* EXTRACTED DATA
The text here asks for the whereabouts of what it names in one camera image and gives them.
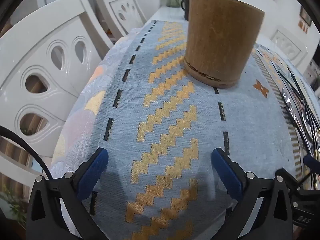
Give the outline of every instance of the wooden cylinder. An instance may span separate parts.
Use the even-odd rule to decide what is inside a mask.
[[[263,11],[237,0],[190,0],[187,71],[209,86],[236,84],[263,17]]]

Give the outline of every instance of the blue gripper pad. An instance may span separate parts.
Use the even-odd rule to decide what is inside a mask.
[[[89,166],[78,182],[76,191],[77,199],[84,200],[90,196],[98,179],[107,167],[108,160],[108,151],[103,148],[98,148],[98,150],[91,156],[87,163],[81,164],[89,164]]]
[[[240,201],[243,197],[242,183],[222,154],[224,154],[222,149],[213,150],[211,153],[211,164],[217,171],[231,198]]]
[[[303,163],[310,168],[311,172],[320,174],[320,162],[314,159],[310,154],[303,157]]]

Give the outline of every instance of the table runner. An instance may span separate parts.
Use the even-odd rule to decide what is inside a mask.
[[[217,231],[234,204],[211,167],[217,147],[259,177],[273,178],[282,167],[296,173],[288,120],[262,68],[265,56],[256,56],[263,48],[236,86],[215,89],[181,65],[186,34],[185,23],[147,25],[108,89],[86,104],[96,118],[80,152],[86,160],[104,147],[109,164],[83,203],[111,240],[210,239],[206,230]],[[79,154],[64,163],[77,168]]]

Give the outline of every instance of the black mug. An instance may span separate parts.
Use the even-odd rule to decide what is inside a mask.
[[[189,20],[189,2],[190,2],[190,0],[182,0],[181,1],[181,8],[182,8],[182,10],[184,10],[184,18],[186,21]]]

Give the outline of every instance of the mug handle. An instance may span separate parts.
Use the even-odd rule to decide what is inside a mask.
[[[181,1],[181,4],[180,4],[180,5],[181,5],[182,10],[185,12],[186,9],[182,6],[182,5],[183,5],[183,2],[184,2],[184,0]]]

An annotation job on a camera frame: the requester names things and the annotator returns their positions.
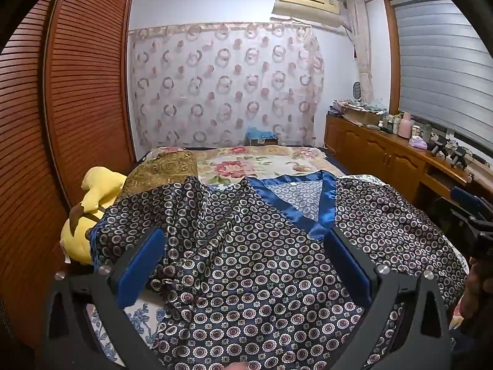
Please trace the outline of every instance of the wooden desk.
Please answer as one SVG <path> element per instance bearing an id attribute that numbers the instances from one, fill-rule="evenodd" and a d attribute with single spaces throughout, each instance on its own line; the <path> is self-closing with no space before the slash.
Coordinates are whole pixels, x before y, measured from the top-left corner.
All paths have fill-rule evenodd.
<path id="1" fill-rule="evenodd" d="M 434 157 L 415 149 L 407 139 L 361 128 L 343 119 L 327 116 L 325 144 L 353 174 L 371 174 L 396 188 L 409 202 L 422 198 L 423 185 L 450 199 L 450 189 L 477 187 L 493 196 L 493 176 L 478 165 L 465 170 L 452 168 L 450 158 Z"/>

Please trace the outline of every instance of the beige curtain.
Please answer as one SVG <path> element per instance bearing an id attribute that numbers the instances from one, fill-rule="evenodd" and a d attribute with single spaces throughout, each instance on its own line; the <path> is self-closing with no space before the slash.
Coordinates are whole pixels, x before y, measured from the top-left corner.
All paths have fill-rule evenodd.
<path id="1" fill-rule="evenodd" d="M 238 146 L 248 127 L 313 145 L 324 61 L 312 29 L 200 23 L 132 34 L 131 97 L 141 144 Z"/>
<path id="2" fill-rule="evenodd" d="M 366 5 L 364 0 L 346 0 L 346 3 L 352 28 L 352 32 L 348 34 L 356 49 L 361 100 L 365 103 L 371 103 L 373 101 L 373 86 L 371 81 L 370 28 Z"/>

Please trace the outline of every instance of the gray roller blind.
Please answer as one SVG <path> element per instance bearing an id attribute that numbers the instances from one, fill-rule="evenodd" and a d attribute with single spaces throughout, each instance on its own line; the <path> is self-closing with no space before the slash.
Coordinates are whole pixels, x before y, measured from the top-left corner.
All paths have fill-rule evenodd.
<path id="1" fill-rule="evenodd" d="M 393 0 L 399 109 L 493 149 L 493 59 L 451 0 Z"/>

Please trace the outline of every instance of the wooden sliding door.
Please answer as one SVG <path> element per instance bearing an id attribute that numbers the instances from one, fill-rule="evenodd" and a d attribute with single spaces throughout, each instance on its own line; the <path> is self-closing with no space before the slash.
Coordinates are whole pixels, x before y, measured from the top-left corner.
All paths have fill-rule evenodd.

* WHAT YOU ARE ASKED TO DO
Would you write out every record word for word, leaving no picture in?

* SOLUTION FOR THIS PROBLEM
The text here asks for the whereabouts of what it names in one camera image and gives them.
Give the outline of every instance of the wooden cylinder. An instance may span separate parts.
Use the even-odd rule to decide what is inside a mask.
[[[263,11],[237,0],[190,0],[187,71],[209,86],[236,84],[263,17]]]

Give the outline of every instance of the blue gripper pad. An instance may span separate parts.
Use the even-odd rule to decide what is inside a mask.
[[[89,166],[78,182],[76,191],[77,199],[84,200],[90,196],[98,179],[107,167],[108,160],[108,151],[103,148],[98,148],[98,150],[91,156],[87,163],[81,164],[89,164]]]
[[[240,201],[243,197],[242,183],[222,154],[224,154],[222,149],[213,150],[211,153],[211,164],[217,171],[231,198]]]
[[[303,163],[310,168],[311,172],[320,174],[320,162],[314,159],[310,154],[303,157]]]

Give the outline of every instance of the table runner. An instance may span separate parts.
Use the even-odd rule to decide what is inside a mask.
[[[217,231],[234,204],[211,167],[217,147],[259,177],[273,178],[282,167],[296,173],[288,120],[262,68],[265,56],[256,56],[263,48],[236,86],[215,89],[181,65],[186,34],[185,23],[147,25],[108,89],[86,104],[96,118],[80,152],[86,160],[104,147],[109,164],[83,203],[111,240],[210,239],[206,230]],[[79,154],[64,163],[77,168]]]

Give the outline of every instance of the black mug. An instance may span separate parts.
Use the even-odd rule to decide what is inside a mask.
[[[189,20],[189,2],[190,2],[190,0],[182,0],[181,1],[181,8],[182,8],[182,10],[184,10],[184,18],[186,21]]]

Give the outline of every instance of the mug handle. An instance may span separate parts.
Use the even-odd rule to decide what is inside a mask.
[[[181,1],[181,4],[180,4],[180,5],[181,5],[182,10],[185,12],[186,9],[182,6],[182,5],[183,5],[183,2],[184,2],[184,0]]]

An annotation job on a camera frame: the requester names things and the annotator returns their positions.
Please trace the outline of every instance of the wooden desk.
Please answer as one SVG <path> element per instance bearing an id attribute that numbers the instances from one, fill-rule="evenodd" and a d attribute with single spaces throughout, each instance on its own line; the <path> is self-closing with no space before the slash.
Coordinates are whole pixels, x before y, measured from the top-left corner.
All paths have fill-rule evenodd.
<path id="1" fill-rule="evenodd" d="M 434 157 L 415 149 L 407 139 L 361 128 L 343 119 L 327 116 L 325 144 L 353 174 L 371 174 L 396 188 L 409 202 L 422 198 L 423 185 L 450 199 L 450 189 L 477 187 L 493 196 L 493 176 L 478 165 L 465 170 L 452 168 L 450 158 Z"/>

Please trace the outline of every instance of the beige curtain.
Please answer as one SVG <path> element per instance bearing an id attribute that numbers the instances from one, fill-rule="evenodd" and a d attribute with single spaces throughout, each instance on its own line; the <path> is self-closing with no space before the slash.
Coordinates are whole pixels, x before y, measured from the top-left corner.
All paths have fill-rule evenodd.
<path id="1" fill-rule="evenodd" d="M 238 146 L 248 127 L 313 145 L 324 61 L 312 29 L 200 23 L 132 34 L 131 97 L 141 144 Z"/>
<path id="2" fill-rule="evenodd" d="M 366 5 L 364 0 L 346 0 L 346 3 L 352 28 L 352 32 L 348 34 L 356 49 L 361 100 L 365 103 L 371 103 L 373 101 L 373 86 L 371 81 L 370 28 Z"/>

Please trace the outline of every instance of the gray roller blind.
Please answer as one SVG <path> element per instance bearing an id attribute that numbers the instances from one, fill-rule="evenodd" and a d attribute with single spaces throughout, each instance on its own line; the <path> is self-closing with no space before the slash.
Coordinates are whole pixels, x before y, measured from the top-left corner.
All paths have fill-rule evenodd.
<path id="1" fill-rule="evenodd" d="M 393 0 L 399 109 L 493 149 L 493 59 L 451 0 Z"/>

Please trace the outline of every instance of the wooden sliding door.
Please answer as one SVG <path> element per instance bearing an id attribute that numbers the instances from one, fill-rule="evenodd" and a d attribute with single spaces throughout, each instance on its own line; the <path> is self-closing with no space before the slash.
Coordinates are whole pixels, x before y, measured from the top-left corner.
All paths have fill-rule evenodd.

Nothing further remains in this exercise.